I've now filled five paper grocery bags with old mail to be recycled—catalogs, solicitations from nonprofits, newsletters, credit-card offers, junk mail, the envelopes that all those things came in, and so on. (Plus another half a bag with nothing but unnecessary receipts from the pile on my desk.) My room turns out to have a floor! Kind of exciting.
Mostly this stuff is three and a half years' worth of mail. Mail comes in, I glance at the envelopes and determine that they're not important for me to open right now, and I put them on a stack on my dining-room table. After a month or two of that, there are a couple of biggish stacks there, and people are coming over, so I move the stacks to my room and put them on the floor there. And then I never look at them again.

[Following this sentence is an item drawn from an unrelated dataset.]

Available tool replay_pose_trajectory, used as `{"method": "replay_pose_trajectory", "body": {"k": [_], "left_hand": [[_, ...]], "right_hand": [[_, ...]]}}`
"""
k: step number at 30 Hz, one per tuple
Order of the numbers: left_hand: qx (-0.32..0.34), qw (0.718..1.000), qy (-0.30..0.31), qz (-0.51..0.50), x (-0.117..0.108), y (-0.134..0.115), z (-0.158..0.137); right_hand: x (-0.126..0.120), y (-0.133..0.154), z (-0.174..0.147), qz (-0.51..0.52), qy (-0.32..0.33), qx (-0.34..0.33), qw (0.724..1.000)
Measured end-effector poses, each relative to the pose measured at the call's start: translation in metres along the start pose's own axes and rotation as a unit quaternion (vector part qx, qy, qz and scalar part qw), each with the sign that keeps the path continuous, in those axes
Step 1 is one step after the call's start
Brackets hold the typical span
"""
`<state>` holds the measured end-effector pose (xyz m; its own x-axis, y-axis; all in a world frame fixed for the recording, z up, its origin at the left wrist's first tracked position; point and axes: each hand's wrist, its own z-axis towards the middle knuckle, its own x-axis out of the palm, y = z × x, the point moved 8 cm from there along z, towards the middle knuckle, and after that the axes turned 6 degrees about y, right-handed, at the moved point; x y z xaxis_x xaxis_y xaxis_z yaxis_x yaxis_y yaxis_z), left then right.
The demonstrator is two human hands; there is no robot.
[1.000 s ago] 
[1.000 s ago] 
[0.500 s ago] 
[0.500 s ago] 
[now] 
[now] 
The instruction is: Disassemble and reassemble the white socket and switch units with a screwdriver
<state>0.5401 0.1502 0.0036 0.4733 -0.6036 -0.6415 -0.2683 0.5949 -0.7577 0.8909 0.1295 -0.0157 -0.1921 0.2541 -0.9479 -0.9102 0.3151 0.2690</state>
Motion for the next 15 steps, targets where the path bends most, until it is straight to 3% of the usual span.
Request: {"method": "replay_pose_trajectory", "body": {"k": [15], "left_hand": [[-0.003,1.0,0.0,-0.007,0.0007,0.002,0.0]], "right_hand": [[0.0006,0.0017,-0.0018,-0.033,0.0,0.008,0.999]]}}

It would probably be most efficient to just recycle all the stacks without looking at them. Two-thirds of each stack is obvious junk, and most of the remaining third is stuff that I want to keep for my records (like electricity bills) but that I would probably be better off just tossing.
But there's also good stuff in amongst the chaff. I'm being sustained in this endeavor partly by coming across things like cards and photos sent by various friends over the years, mostly at Xmas/New Year's or to announce new babies, but also occasionally at other times. I do want to hold onto that kind of thing.
And at least for the moment, I also want to keep the old bills and such. Plus things like HOA notices and mortgage statements. So I'm spending more time than is probably strictly necessary going through the stacks one item at a time, which helps assuage my packrat instincts.
I'm down two two or three eight-inch-high stacks of paper to go through, which is pretty good given that I started with about ten such stacks. But just as I began to feel good about the possibility of getting through everything, I noticed a cardboard box on my floor.
Which turns out to be filled with unsorted paper from before last time I moved.
And when I went out to the garage to find an empty box to put some stuff in, I rediscovered about six more boxes labeled “unsorted papers.” One of them, in a handy note to myself, helpfully adds “2002ish.” The others are undated.
On the plus side, the percentage of stuff to keep from those old boxes will be even lower than the percentage from the past few years. But on the minus side, six or seven boxes' worth of papers sounds pretty overwhelming. I'm telling myself to take it one box at a time. Box by box.
I'm also attempting to instill in myself the new habit of opening all mail as it comes in, and tossing the junk. Once I get the old stuff filed, I'll attempt to add the additional habit of actually filing the new stuff. We'll see whether I can get that to stick.
But when it someday happens that someone else is left with the task of sorting through my papers (which I hope will be many long years from now), I'm hoping that they won't have to spend a lot of time sorting through my old junk mail.